Filter the lines below, keeping each one that holds "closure".

* _Given data_:
§ §
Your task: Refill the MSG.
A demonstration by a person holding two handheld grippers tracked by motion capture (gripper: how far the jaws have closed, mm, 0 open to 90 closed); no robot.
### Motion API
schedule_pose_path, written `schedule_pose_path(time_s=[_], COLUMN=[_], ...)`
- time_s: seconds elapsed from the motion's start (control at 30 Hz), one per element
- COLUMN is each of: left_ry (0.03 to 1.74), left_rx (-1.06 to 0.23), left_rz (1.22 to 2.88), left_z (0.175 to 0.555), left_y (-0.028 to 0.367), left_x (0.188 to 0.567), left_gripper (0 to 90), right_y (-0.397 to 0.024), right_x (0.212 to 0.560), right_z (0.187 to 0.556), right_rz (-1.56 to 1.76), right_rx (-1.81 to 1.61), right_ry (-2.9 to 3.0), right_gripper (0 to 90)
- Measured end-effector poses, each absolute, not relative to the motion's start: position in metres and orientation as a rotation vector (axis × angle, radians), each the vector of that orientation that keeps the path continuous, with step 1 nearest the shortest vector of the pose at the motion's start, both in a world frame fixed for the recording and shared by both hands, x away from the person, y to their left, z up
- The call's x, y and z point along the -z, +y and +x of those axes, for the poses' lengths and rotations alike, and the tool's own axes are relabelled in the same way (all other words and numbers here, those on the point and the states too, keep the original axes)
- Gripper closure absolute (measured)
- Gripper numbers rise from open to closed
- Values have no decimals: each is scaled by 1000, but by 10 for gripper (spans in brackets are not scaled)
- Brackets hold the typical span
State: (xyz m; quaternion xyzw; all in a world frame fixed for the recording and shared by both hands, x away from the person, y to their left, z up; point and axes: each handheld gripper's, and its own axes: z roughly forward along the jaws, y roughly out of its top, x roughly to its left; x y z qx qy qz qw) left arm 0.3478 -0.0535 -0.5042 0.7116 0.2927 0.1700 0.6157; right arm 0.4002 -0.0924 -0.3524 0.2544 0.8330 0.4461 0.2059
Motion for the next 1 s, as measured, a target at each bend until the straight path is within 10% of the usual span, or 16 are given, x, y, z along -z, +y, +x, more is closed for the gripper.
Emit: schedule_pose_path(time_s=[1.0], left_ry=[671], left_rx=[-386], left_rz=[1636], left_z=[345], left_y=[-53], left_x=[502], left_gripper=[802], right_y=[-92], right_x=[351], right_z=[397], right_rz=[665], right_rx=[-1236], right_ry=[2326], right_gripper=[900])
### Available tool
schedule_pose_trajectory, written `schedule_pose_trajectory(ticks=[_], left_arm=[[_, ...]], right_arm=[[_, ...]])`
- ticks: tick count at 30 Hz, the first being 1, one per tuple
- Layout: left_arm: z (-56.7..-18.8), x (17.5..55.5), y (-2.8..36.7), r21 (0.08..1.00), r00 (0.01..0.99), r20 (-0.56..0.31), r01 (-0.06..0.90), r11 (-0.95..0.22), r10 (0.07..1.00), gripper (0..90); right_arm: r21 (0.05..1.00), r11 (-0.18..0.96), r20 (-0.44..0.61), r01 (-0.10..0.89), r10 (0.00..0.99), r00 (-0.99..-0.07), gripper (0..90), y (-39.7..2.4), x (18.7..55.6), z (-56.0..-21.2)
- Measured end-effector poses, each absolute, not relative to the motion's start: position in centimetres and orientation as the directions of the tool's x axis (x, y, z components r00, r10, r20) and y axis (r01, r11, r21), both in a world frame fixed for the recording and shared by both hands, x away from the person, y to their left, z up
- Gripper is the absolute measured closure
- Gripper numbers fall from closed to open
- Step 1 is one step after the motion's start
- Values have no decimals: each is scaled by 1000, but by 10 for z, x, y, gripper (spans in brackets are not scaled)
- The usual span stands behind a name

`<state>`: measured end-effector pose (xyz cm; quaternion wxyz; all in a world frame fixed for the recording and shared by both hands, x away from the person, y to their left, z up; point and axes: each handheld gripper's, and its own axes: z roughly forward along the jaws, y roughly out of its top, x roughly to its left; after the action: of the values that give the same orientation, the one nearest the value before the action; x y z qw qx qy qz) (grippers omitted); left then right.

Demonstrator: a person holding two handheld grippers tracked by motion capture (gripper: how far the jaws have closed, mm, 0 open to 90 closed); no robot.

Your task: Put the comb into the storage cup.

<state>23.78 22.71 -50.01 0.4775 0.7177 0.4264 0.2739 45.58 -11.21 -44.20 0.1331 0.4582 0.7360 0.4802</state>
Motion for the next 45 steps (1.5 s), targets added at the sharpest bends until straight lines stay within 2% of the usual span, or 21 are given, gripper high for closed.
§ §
* _Written reply_:
- Gripper closure absolute (measured)
- Gripper is the absolute measured closure

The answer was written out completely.